We at Color have developed resources online that can help with this process. And we’re here at any point during the process to answer any questions you may have. (We’re on call from 7am-4pm PT Monday through Friday to help with any questions and concerns!)
A formal genetic counseling session is available after your results are ready. In that session, we can walk through every aspect of the result as well as integrate health history and lifestyle factors to help you understand your personalized risk. We’re here to help connect the dots with other healthcare providers of yours based on these genetic test results to get you the care that you may need.
Are Color tests affordable? What about the cost of genetic counseling?
Color has tried to make genetic testing as accessible and affordable as possible for the general population. Years ago — in order to take genetic testing — most people would have had to pay thousands of dollars out of pocket. Insurers rarely paid for the test unless the person had a personal or an identifiable family history of certain cancers. Color helped to reduce those barriers and allow genetic testing to be at an affordable rate where more people can undergo testing and know their risk.
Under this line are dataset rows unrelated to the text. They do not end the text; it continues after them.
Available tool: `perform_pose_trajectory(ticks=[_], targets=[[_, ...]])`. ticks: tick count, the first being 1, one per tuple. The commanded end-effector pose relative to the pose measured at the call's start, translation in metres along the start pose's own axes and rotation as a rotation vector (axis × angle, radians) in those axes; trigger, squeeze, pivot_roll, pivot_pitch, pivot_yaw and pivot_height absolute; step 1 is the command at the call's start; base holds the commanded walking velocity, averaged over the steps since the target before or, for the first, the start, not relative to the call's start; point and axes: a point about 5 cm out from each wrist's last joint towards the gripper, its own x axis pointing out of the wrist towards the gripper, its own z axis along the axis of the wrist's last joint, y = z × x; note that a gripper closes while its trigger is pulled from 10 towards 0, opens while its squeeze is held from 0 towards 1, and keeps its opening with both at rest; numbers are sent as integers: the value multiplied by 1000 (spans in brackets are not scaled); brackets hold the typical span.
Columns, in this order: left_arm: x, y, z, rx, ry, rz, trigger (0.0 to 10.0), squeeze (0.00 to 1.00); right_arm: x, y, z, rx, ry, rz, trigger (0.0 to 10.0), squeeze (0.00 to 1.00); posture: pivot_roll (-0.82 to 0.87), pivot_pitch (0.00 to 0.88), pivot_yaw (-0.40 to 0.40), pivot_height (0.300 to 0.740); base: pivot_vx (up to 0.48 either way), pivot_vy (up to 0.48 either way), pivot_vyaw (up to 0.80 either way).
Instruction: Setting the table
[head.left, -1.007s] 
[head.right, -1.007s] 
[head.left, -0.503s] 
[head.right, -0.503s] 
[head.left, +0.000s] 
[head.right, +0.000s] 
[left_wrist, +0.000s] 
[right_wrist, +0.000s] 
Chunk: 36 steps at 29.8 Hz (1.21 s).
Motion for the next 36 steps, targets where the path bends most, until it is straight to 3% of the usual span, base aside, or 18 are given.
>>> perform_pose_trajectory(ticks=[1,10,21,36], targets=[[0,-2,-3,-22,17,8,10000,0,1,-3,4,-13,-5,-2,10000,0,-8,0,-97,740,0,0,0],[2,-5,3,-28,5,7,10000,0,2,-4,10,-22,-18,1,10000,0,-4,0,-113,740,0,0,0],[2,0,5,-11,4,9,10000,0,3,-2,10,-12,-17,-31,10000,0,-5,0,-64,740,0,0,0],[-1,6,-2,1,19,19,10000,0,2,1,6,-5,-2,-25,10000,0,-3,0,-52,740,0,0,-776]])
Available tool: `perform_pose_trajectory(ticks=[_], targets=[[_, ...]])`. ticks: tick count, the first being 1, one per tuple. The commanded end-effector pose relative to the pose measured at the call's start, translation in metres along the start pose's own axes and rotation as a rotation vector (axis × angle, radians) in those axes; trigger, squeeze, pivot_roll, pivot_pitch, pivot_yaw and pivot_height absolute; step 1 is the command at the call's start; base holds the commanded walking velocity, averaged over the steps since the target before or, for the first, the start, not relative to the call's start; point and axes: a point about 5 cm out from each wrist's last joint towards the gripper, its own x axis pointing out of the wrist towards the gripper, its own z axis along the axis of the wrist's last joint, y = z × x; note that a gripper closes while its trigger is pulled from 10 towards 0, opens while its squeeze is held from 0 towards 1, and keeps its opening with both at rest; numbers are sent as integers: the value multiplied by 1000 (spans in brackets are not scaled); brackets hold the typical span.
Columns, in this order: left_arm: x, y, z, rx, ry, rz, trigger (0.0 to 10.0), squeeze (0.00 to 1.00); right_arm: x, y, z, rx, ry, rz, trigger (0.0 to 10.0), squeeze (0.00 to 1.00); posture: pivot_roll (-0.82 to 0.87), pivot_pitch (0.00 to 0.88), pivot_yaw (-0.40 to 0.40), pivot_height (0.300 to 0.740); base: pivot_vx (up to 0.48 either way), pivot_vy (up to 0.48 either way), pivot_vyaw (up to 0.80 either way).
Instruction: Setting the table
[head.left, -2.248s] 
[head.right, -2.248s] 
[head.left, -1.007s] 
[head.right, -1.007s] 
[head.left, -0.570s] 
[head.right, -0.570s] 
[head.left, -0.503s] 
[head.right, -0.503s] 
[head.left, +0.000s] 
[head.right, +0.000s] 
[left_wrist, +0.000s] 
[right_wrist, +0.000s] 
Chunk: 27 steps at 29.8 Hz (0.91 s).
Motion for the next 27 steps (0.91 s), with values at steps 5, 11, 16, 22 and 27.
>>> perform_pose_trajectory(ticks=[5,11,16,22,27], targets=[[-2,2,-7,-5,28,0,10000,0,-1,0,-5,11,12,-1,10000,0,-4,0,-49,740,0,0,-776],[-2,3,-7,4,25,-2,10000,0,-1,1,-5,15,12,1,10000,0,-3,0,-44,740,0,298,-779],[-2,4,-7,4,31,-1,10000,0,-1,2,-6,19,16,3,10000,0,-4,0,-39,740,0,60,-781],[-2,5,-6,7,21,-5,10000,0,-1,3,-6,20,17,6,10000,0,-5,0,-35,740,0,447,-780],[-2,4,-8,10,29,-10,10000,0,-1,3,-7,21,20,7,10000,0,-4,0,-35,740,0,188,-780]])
Included in the price of Color testing is genetic counseling. It’s usually an added cost. Before and after getting genetic testing, you may have to see a local genetic counselor. We’ve included this in order for this relevant health information to be understandable as well as accessible. We want to make these results actionable and useful.
Why do you think it’s a good idea to get tested?
By taking this genetic testing, you may learn about additional cancer risks. You might also learn that you don’t have these mutations!
Some people say, “Well, I didn’t learn anything from this because I didn’t find any genetic risk.” But that’s not true. What you learned allowed you to expand your healthcare toolkit to better communicate with your providers. By adding this genetic testing, you’re able to utilize these results to help shape your personalized healthcare and cancer screening plan.
That’s the power of precision, preventive medicine.
There are currently 3.8 million survivors in the US2, some of whom were able to mitigate the spread of the disease with preventive action.